The Bank of Japan’s central banker has found its floor for the yen, let’s see if it holds. In the meantime, the dollar has fallen to its lowest point against the yen in two weeks.
Bank of Japan Governor Haruhiko Kuroda told a group of Japanese legislators that the yen was “very weak” and unlikely to fall further. This sparked a huge selloff in the dollar, lifting the yen from last week’s 13-year trough of 125.86 per dollar to a high of 122.47 yen on Wednesday.
Kuroda said the dollar may not necessarily rise versus the yen if the Federal Reserve raises interest rates as traders may have already priced the possibility of a rate hike into the market, reported Reuters.

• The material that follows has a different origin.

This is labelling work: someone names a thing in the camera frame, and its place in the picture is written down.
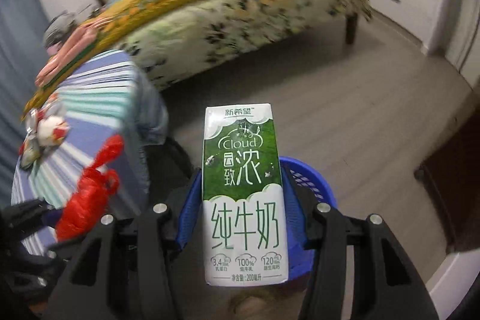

So what does this mean? Well, it will sharply slow any further devaluing of the Japanese currency. Analysts think the BOJ is beginning to get the market used to the idea that the economy will soon need less monetary stimulus. And it’s about time, considering Kuroda said in February that the central bank was unlikely to increase the stimulus program.
“If the Bank of Japan does not feel the yen should weaken further, that should reduce expectations for policy easing,” Brian Daingerfield, a currency strategist at RBS Securities in Stamford, Conn., told Reuters.
However, not everyone thinks BOJ can stop the process with a few magic words.
“No amount of rhetoric will slow the dollar rally if the Fed does indeed move to normalize rates,” Boris Schlossberg, managing director of FX strategy at BK Asset Management, told Marketwatch.